Décrivant les relations entre l’Ordre économique naturel et la théorie économique générale, l’auteur indique comment Irving Fischer reconnaissait l’œuvre de Gesell et comment John Maynard Keynes la louait et la critiquait. Relevons que Keynes considérait l’œuvre de Gesell comme plus prometteuse que celle de Karl Marx. Aujourd’hui, ce sont surtout Helmuth Creutz, son disciple Margret Kennedy ainsi que Bernard Lietaer, Werner Onken, Werner Rosenberger, Bernd Senf et Dieter Suhr qui poursuivent l’œuvre de Gesell.

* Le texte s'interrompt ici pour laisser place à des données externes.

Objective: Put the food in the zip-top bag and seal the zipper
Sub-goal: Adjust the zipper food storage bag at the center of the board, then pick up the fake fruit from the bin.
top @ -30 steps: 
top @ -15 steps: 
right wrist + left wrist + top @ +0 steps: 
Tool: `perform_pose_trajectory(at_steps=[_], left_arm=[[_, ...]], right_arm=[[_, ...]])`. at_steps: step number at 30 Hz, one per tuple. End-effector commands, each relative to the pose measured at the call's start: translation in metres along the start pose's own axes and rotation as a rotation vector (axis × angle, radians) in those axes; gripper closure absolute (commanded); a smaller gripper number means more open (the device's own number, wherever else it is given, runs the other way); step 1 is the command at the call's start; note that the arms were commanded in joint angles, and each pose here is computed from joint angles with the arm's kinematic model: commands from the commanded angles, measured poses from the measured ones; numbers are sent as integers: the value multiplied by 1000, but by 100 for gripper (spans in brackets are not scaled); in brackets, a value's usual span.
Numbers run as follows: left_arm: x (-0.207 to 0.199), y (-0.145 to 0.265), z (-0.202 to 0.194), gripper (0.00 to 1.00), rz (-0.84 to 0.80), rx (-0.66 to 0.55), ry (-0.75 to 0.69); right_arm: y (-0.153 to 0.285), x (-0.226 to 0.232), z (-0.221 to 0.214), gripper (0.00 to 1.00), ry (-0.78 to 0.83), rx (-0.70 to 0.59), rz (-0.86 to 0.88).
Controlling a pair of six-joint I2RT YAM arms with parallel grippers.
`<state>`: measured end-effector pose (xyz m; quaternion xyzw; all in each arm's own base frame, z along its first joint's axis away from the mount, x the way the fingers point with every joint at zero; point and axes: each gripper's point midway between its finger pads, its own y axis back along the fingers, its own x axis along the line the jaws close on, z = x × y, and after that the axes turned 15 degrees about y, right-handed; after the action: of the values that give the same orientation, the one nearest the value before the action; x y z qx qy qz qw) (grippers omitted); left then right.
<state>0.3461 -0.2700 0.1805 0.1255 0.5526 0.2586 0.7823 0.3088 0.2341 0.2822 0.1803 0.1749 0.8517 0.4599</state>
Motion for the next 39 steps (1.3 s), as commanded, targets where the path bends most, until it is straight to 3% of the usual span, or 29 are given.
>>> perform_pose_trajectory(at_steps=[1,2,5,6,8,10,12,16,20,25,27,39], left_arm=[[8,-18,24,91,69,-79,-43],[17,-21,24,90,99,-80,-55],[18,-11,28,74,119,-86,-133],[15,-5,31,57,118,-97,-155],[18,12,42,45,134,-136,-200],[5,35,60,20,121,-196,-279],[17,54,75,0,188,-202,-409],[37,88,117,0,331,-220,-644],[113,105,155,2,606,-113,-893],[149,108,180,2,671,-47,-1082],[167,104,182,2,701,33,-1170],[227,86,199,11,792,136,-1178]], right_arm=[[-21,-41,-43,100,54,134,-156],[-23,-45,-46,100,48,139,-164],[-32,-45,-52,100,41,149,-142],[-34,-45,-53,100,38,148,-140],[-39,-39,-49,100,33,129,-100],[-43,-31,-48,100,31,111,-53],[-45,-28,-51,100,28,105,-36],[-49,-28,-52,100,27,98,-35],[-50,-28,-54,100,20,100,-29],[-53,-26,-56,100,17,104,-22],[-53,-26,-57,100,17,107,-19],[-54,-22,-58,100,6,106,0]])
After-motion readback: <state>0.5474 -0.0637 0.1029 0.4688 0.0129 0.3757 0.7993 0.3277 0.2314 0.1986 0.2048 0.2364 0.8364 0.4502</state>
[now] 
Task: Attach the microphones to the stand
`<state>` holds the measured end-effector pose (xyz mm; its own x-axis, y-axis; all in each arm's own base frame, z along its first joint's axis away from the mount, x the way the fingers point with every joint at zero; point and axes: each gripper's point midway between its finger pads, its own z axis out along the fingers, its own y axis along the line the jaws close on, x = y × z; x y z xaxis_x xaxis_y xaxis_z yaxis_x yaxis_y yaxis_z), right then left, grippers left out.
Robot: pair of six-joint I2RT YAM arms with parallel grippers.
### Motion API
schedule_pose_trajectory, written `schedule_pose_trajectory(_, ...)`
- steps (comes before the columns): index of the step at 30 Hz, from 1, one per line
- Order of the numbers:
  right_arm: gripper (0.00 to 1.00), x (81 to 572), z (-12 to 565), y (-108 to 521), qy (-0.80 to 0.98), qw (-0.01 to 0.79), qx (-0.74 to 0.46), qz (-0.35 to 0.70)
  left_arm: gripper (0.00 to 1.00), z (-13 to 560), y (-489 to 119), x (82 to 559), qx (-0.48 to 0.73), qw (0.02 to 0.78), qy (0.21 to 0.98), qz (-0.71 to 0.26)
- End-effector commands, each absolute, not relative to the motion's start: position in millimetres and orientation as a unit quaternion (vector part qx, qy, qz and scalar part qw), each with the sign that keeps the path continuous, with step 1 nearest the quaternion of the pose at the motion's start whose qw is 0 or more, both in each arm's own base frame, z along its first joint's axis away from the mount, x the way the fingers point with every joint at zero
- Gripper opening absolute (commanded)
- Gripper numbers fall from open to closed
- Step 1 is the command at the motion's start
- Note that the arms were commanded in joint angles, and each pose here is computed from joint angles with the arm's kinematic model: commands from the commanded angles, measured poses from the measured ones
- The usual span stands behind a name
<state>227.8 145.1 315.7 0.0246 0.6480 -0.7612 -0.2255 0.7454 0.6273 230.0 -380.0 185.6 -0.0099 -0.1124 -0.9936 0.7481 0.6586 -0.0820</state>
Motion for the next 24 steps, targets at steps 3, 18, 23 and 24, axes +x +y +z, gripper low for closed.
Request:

S’éloigner de la société 20/80

L’auteur voit dans l’Ordre économique naturel la chance de nous éloigner de la société 20/80 et de nous rapprocher d’une société civile plus libérale. Il propose d’entamer des recherches et de faire des expériences pour mieux connaître ce domaine.
La thèse de doctorat est écrite de manière à permettre au profane de s’y intéresser et de se demander comment organiser l’économie de façon à ne plus être dominé par elle avec son cortège de guerres, de chômage généralisé, de manque d’argent et d’injustice sociale, mais à faire en sorte qu’elle nous serve à organiser notre vie de citoyens libres et prospères dans un ordre social adéquat et prometteur.
*Roland Wirth. Marktwirtschaft ohne Kapitalismus. Eine Neubewertung der Freiwirtschaftslehre aus wirtschaftsethischer Sicht. St. Galler Beiträge zur Wirtschaftsethik 34, 2003, ISBN 3-258-06683-3
Extraits:

La justice sociale

«Il n’y a justice que si l’équivalence morale de tous les hommes est assurée. Il faut tenir compte dans les mêmes proportions des prétentions légitimes de tout homme concerné par une action concrète ou une réglementation abstraite. Un dialogue ouvert concernant la légitimité des prétentions, lors duquel chacun a les mêmes chances d’être entendu et de faire valoir ses motifs, doit être instauré. Si l’on fait fi des prétentions légitimes de certains groupes ou ne serait-ce que d’un homme, il ne peut être question d’une solution juste. Dans ce cas, la décision correspond au ‹droit du plus fort›, ce que la raison éthique ne saurait soutenir.»
Roland Wirth: Marktwirtschaft ohne Kapitalismus

La société civile libérale

«La société civile se constitue surtout par un statut complet du citoyen. Le citoyen est considéré comme un homme complètement développé sur les plans intellectuel et moral, non seulement en état de déterminer par soi-même son existence, mais aussi de participer activement à la vie sociale et politique. Il s’intéresse au bien commun au sens républicain du terme […] Non seulement les droits généraux du citoyen dans leur plénitude, mais aussi la disposition de chacun à se soucier spontanément des intérêts communs font partie du statut du citoyen.»
Roland Wirth: Marktwirtschaft ohne Kapitalismus

Liberté positive

«Le néolibéralisme dont sont empreints les économistes limite pour une grande part la liberté individuelle à la liberté économique et contractuelle. […] Si la mort par famine menace quelqu’un, cette personne se vendra délibérément comme esclave si l’on assure son approvisionnement en vivres. Visiblement, cette attitude n’a aucun rapport avec une liberté bien comprise. Les chances de vie d’un tel individu sont bien moindres qu’elles ne pourraient l’être, compte tenu de l’abondance de biens dans le monde.»